Sikorski, who chairs the European Parliament’s delegation for relations with the United States, said at an event hosted by The Christian Science Monitor on Dec. 13 that “the English Europhobes” wrongly assumed that the UK’s departure from the EU would trigger a domino effect and cause the union to collapse.
“Actually, the opposite has happened. The EU has never been as popular and has never commanded this widespread loyalty as now as a result of Brexit,” he said. “Because people see the mess and they don’t see that it’s an example to follow.”
Even the populists in countries such as Poland, Italy, and France, he said, have changed their views and backed away from calls to exit the bloc.
“So, actually, Brexit has been a powerful deterrent and a lesson,” he said.
British voters, last week, handed Prime Minister Boris Johnson and his Conservative Party a decisive victory that will allow Johnson to launch the UK’s exit from the bloc.
In a landslide win, the Conservative Party secured 365 seats in the Houses of Parliament, the biggest win for the party since Margaret Thatcher’s 1987 victory. The Conservatives needed 326 seats to win the election.
Sikorski said he wasn’t surprised by the UK’s election result.

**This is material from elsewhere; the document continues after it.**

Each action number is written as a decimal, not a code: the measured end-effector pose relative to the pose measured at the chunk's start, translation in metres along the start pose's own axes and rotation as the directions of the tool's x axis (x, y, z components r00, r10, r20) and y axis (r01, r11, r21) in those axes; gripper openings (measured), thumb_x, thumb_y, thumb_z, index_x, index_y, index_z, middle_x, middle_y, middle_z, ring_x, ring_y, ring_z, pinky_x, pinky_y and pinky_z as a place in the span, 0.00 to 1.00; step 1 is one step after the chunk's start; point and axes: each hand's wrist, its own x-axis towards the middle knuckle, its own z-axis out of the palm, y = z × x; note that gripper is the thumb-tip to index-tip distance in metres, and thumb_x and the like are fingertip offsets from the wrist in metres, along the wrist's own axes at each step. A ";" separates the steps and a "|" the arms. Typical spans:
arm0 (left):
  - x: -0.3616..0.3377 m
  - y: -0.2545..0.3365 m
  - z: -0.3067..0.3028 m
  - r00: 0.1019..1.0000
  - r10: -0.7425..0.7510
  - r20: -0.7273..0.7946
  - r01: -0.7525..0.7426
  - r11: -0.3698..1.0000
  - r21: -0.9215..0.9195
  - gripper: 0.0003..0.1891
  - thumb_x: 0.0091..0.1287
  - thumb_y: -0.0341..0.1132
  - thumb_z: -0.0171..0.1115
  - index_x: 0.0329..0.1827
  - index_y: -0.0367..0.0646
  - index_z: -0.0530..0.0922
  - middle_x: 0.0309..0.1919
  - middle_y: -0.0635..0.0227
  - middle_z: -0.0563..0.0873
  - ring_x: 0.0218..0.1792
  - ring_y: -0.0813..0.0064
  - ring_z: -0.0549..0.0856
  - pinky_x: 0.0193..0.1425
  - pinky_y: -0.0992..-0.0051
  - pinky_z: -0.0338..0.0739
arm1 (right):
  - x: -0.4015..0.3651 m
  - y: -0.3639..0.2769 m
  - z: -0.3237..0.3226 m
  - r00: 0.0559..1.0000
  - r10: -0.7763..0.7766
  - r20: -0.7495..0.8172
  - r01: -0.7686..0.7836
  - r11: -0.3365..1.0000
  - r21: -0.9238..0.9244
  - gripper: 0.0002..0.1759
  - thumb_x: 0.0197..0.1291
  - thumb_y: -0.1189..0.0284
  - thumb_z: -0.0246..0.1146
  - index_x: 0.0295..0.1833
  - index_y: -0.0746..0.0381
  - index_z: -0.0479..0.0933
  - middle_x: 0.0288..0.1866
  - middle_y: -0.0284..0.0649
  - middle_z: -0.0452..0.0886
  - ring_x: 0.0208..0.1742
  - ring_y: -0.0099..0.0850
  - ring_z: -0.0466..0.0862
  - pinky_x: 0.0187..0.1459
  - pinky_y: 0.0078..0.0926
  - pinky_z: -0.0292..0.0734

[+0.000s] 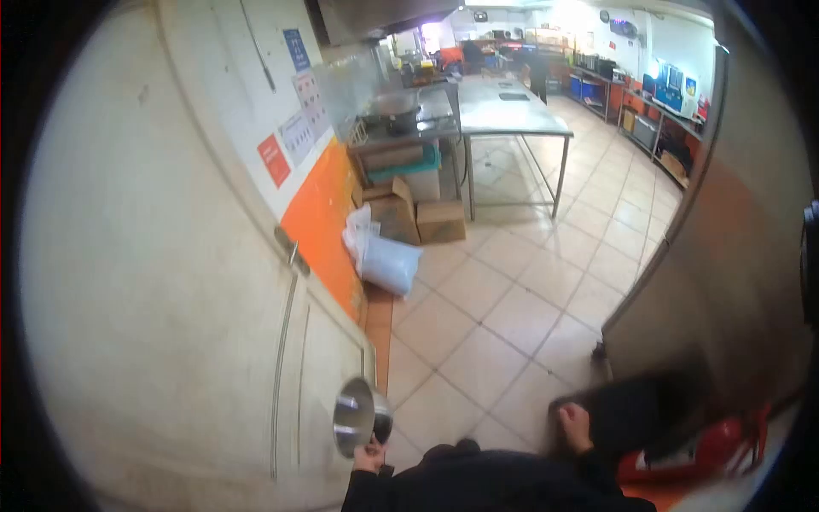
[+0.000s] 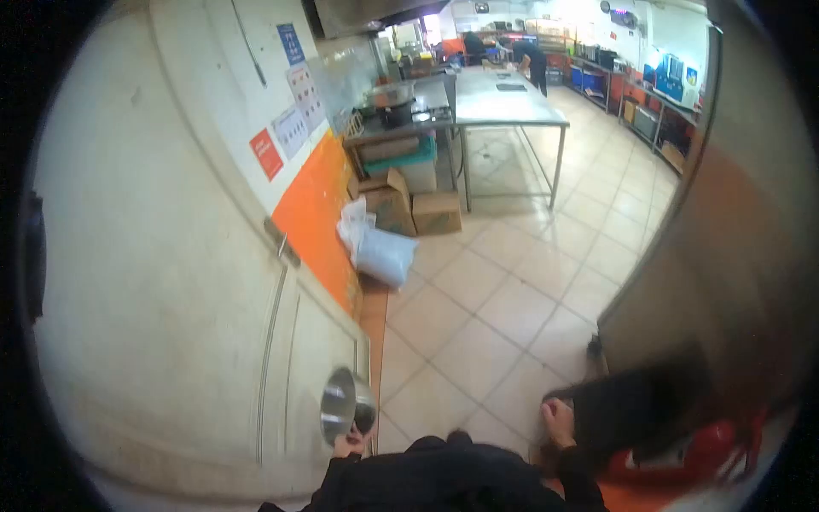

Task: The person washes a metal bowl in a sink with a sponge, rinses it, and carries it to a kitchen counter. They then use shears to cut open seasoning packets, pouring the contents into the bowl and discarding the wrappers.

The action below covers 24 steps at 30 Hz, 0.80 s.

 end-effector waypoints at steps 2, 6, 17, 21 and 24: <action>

“I’m glad that the combination of Marxism and anti-Semitism doesn’t seem to command a majority in Britain, which is a rare piece of good news,” he said, referring to the defeat of the UK’s Labour party and its left-wing leader, Jeremy Corbyn.

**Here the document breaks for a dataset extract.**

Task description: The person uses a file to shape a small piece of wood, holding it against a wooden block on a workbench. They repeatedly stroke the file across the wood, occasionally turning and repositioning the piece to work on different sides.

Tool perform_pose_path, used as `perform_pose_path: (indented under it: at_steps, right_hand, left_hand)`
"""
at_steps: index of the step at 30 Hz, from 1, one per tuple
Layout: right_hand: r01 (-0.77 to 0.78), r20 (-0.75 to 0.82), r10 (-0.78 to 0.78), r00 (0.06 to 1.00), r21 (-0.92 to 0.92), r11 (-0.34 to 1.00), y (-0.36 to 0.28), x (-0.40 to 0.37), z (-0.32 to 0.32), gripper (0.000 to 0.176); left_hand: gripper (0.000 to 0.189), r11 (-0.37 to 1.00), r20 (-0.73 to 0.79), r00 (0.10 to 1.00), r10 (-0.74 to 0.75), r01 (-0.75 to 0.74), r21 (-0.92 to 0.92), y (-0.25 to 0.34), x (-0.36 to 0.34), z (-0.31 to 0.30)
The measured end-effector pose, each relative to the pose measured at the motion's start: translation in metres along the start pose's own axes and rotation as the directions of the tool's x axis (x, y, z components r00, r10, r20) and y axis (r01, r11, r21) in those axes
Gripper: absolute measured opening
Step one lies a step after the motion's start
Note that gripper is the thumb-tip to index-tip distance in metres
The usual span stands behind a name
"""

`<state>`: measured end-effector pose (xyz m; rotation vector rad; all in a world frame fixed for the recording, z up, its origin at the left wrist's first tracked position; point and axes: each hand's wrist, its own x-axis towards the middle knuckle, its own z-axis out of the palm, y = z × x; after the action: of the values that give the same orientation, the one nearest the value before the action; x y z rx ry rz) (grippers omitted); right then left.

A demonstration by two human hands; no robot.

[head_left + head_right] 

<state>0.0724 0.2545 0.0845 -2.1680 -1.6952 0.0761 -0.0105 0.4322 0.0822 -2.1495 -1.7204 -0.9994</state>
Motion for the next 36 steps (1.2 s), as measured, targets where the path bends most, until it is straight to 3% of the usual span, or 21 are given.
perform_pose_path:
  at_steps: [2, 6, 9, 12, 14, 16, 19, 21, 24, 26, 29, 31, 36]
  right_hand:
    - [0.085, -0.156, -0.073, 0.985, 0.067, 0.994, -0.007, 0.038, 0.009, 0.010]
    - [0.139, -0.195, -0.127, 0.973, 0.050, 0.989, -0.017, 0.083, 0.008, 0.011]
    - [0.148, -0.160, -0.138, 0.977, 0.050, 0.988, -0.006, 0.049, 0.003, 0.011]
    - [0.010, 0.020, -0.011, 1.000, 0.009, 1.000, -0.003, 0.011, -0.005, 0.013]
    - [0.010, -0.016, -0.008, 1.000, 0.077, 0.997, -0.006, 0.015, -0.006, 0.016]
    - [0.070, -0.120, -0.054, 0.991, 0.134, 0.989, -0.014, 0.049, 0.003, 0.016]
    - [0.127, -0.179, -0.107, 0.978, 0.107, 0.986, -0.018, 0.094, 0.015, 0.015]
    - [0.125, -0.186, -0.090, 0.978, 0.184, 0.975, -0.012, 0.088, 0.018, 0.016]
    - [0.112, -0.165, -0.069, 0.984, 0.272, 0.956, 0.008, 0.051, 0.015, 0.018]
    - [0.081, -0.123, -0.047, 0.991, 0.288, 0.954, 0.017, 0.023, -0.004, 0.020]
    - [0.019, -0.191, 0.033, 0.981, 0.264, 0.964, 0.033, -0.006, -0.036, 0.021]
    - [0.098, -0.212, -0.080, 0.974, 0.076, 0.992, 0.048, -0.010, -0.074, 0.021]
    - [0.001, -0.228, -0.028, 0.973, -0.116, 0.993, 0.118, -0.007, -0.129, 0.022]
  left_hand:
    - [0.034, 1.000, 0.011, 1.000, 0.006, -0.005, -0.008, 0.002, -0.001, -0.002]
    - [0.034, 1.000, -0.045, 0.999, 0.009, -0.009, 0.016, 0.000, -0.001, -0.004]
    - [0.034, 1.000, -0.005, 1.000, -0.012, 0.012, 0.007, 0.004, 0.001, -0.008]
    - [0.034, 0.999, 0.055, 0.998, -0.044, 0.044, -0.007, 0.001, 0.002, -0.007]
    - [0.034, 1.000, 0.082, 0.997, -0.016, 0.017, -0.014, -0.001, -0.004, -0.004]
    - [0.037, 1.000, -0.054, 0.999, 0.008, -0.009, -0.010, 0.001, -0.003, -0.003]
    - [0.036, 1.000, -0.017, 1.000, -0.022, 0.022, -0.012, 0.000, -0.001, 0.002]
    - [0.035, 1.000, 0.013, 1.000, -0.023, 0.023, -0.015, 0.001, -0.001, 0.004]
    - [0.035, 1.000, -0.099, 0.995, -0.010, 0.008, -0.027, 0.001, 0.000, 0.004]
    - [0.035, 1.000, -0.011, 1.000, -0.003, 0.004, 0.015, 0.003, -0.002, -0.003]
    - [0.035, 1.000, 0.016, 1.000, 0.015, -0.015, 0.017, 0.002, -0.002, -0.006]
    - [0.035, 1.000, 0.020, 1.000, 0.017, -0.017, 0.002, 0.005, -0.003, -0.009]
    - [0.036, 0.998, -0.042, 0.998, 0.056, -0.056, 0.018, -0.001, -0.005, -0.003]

The Labour party suffered its worst election result since 1935. After the election, Corbyn announced that he would step down as party leader.
According to Sikorski, it will take at least a decade to determine whether Brexit is a failure or not. He said, however, he hoped another generation would reapply for membership to the union.
It has been more than three years since Britain voted to leave the bloc. According to a study by the National Institute of Economic and Social Research, Brexit could cost the UK economy as much as £70 billion ($90 billion) over the next decade.
A study by Stanford University found that the highly uncertain future created by Brexit was estimated to have gradually reduced investments in the country by about 11 percent over the three years following the June 2016 vote. According to the same study, productivity in the UK dropped between 2 percent and 5 percent during the same period.
After his election victory, Johnson pledged Britain would leave the bloc by Jan. 31, “no ifs, buts, no maybes.”
The divorce from the bloc marks Britain’s biggest economic and political move since World War II. The country still faces a tough road ahead, as it needs to work out a new economic and trade relationship with the EU, its most important trading partner.
In a tweet on Dec. 13, Trump congratulated Johnson on his victory and said the United States and the UK “will now be free to strike a massive new Trade Deal after BREXIT.”
White House economic adviser Larry Kudlow also told reporters on Dec. 16 he would visit the UK in early January to start economic and trade talks.